### ASSIGNMENT
Would you reproduce, without any alteration, the lines from the opening line of the entries through the line that has "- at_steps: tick" in it?

### RECORDED INFORMATION
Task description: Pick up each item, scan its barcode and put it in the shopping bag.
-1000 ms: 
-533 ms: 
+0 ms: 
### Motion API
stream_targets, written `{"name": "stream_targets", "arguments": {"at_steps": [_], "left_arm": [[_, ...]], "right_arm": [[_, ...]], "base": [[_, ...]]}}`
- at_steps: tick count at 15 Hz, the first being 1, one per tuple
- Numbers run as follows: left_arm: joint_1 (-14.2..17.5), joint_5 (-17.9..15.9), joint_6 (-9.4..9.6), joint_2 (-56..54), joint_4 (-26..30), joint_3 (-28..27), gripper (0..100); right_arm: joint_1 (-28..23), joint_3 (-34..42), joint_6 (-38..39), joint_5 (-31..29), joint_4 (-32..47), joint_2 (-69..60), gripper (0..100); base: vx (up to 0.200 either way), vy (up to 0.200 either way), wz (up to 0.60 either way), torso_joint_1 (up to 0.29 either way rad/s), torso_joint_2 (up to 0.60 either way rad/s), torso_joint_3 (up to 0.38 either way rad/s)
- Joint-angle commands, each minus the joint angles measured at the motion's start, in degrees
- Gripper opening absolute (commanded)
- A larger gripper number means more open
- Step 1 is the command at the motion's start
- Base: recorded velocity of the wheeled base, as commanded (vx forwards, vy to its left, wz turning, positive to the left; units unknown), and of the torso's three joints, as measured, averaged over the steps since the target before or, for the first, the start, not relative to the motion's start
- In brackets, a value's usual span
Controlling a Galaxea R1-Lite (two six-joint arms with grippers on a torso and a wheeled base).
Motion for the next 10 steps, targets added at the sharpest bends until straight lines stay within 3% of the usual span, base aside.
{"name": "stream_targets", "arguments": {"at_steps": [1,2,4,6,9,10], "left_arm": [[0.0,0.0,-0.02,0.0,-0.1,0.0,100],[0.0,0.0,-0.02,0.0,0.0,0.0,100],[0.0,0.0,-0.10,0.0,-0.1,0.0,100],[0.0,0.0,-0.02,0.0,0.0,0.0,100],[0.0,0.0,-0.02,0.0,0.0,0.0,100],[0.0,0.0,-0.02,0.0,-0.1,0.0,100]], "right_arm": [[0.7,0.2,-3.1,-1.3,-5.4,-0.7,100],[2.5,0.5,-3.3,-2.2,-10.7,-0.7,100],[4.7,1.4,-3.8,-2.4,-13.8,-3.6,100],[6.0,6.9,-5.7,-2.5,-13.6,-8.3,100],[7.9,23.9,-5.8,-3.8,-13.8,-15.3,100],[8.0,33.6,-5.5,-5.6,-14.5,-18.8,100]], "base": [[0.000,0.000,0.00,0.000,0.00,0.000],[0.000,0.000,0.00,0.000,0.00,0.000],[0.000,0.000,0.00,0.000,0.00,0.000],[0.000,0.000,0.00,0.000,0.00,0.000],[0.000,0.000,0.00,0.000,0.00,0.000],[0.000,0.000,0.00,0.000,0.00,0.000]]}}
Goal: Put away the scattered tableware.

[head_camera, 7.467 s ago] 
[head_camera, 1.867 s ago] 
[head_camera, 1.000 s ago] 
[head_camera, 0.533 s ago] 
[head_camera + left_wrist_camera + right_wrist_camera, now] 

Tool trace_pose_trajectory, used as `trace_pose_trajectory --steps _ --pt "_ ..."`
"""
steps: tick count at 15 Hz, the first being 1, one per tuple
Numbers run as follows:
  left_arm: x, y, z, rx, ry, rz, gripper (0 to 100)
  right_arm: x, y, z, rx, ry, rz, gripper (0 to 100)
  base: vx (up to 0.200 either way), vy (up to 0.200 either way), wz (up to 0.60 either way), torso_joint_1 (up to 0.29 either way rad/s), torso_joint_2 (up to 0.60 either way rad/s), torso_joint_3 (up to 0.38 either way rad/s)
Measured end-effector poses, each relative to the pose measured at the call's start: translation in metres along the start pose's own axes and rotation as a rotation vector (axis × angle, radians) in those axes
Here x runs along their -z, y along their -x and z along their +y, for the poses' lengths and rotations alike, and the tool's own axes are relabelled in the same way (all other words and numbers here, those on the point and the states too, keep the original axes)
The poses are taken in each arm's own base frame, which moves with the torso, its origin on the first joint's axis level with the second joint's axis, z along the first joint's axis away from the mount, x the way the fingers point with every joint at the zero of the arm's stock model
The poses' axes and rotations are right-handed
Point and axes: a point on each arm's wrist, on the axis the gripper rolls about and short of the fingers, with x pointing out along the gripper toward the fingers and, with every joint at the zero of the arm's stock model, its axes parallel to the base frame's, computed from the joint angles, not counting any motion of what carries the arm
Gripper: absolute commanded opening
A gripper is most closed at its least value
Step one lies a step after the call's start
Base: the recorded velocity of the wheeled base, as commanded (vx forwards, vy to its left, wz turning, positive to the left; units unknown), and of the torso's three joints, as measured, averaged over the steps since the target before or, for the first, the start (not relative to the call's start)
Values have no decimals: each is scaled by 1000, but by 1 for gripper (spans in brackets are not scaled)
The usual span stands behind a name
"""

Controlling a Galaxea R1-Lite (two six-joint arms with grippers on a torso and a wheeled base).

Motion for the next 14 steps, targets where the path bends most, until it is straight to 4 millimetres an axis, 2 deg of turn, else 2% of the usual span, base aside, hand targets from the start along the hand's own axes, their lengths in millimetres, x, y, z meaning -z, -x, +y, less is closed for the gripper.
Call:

### EXPECTED ANSWER
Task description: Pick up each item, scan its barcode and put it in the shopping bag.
-1000 ms: 
-533 ms: 
+0 ms: 
### Motion API
stream_targets, written `{"name": "stream_targets", "arguments": {"at_steps": [_], "left_arm": [[_, ...]], "right_arm": [[_, ...]], "base": [[_, ...]]}}`
- at_steps: tick count at 15 Hz, the first being 1, one per tuple

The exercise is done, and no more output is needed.